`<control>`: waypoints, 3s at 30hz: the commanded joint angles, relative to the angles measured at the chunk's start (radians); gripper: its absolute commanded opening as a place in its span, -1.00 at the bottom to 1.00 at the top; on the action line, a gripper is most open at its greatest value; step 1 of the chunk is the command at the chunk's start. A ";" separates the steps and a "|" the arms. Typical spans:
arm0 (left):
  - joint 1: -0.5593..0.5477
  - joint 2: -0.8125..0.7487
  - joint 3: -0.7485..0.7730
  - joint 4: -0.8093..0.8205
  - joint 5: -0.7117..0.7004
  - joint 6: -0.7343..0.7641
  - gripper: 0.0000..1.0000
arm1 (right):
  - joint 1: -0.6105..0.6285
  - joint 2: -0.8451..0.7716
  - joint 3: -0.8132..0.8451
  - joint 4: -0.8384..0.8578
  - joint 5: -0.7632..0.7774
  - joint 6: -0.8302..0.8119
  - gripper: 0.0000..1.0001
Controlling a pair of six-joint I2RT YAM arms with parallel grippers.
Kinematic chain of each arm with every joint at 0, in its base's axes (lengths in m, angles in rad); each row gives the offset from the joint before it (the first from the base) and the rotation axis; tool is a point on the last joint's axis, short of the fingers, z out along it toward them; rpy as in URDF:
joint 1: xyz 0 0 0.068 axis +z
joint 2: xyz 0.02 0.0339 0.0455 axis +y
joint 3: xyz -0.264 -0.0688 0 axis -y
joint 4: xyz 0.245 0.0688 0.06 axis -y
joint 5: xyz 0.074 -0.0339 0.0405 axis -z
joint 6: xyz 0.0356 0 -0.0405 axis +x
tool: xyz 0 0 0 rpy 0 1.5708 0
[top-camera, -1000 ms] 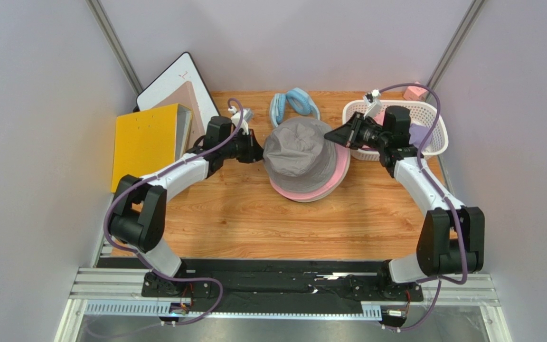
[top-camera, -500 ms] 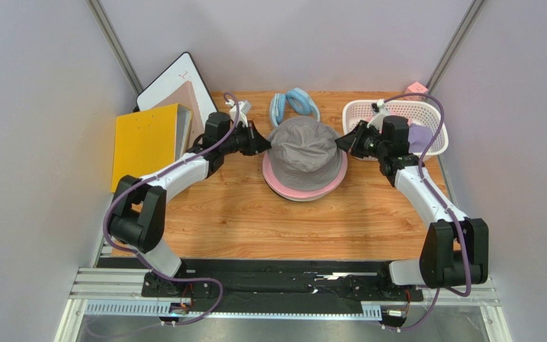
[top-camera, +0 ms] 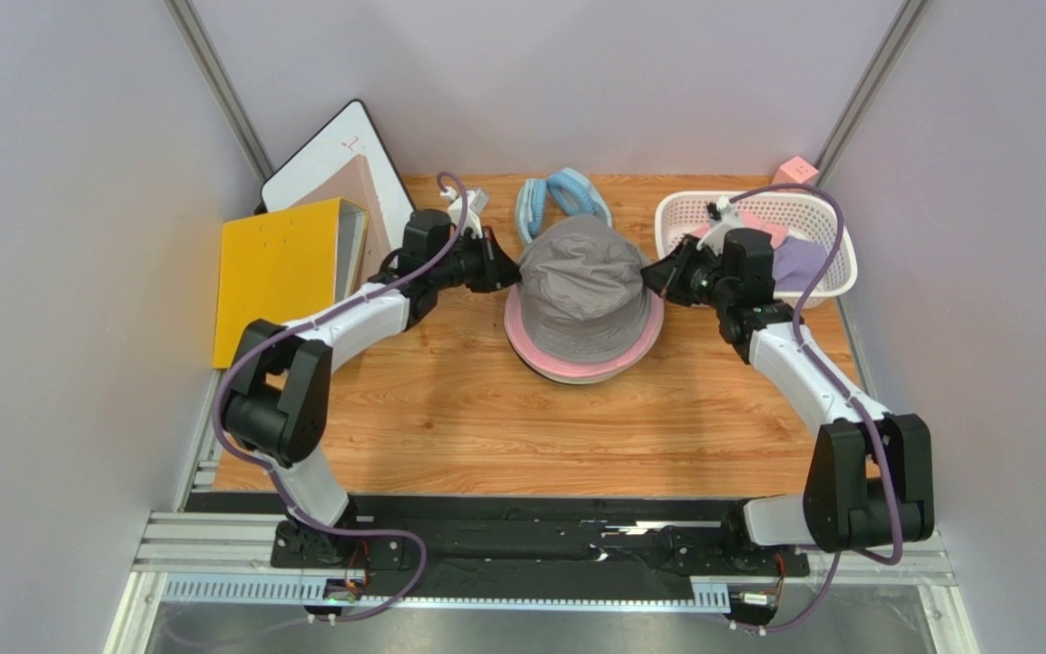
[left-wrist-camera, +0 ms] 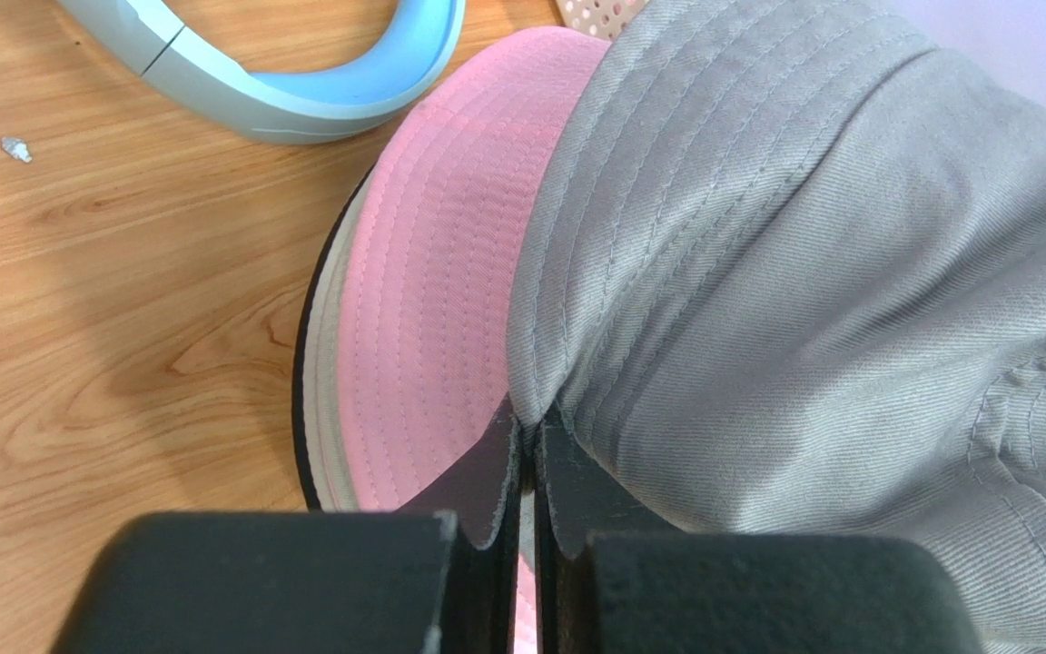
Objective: Stack the hats
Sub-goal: Stack the hat on the hat.
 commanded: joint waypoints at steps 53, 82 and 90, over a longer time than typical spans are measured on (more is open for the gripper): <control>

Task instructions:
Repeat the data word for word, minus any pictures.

Exercise solution:
`<control>`: waypoints, 3s at 30hz: the commanded joint angles, relative to the angles measured at the chunk's start (radians); gripper: its absolute commanded opening as a place in its span, -1.00 at the bottom to 1.00 at the top; on the action line, a gripper is most open at its greatest value; step 1 of the chunk is the command at the chunk's start. A ";" separates the steps and a "|" the arms. Typical spans:
arm0 (left):
  - joint 1: -0.5593..0.5477
  - joint 2: -0.8125..0.7487
  - joint 3: -0.7485..0.7730
  - joint 4: -0.8093..0.8205
  - joint 5: -0.7117..0.7004
  - joint 6: -0.7343..0.7641
  - gripper: 0.0000..1.0000
arm1 (right):
  - joint 1: -0.6105..0.6285
  - joint 2: -0.8451..0.7716
  - joint 3: -0.8132..0.8451
  - joint 4: -0.8384..0.8578
  - joint 5: -0.7632..0.7774
  - joint 6: -0.8302..0.8119
  - gripper: 0.0000..1.0001
Controlling a pair of six-joint I2RT YAM arms with parallel grippers.
Kinematic chain of each arm with every joint at 0, in its base's axes (lengths in m, angles in rad); each row gives the offset from the joint before it (the first from the base) and the rotation axis; tool is a point on the last joint's axis, short of the fingers, z out along it toward them; rpy as in URDF:
joint 1: xyz 0 0 0.068 axis +z
joint 2: xyz 0.02 0.0339 0.0455 axis +y
joint 3: xyz -0.264 -0.0688 0 axis -y
joint 4: xyz 0.245 0.0688 0.06 axis -y
joint 5: xyz 0.074 -0.0339 0.0405 axis -z
joint 6: xyz 0.0356 0 -0.0405 axis +x
tool: xyz 0 0 0 rpy 0 1.5708 0
[top-camera, -1000 ms] 
[top-camera, -500 ms] 
[top-camera, +0 ms] 
[left-wrist-camera, +0 ms] 
Objective: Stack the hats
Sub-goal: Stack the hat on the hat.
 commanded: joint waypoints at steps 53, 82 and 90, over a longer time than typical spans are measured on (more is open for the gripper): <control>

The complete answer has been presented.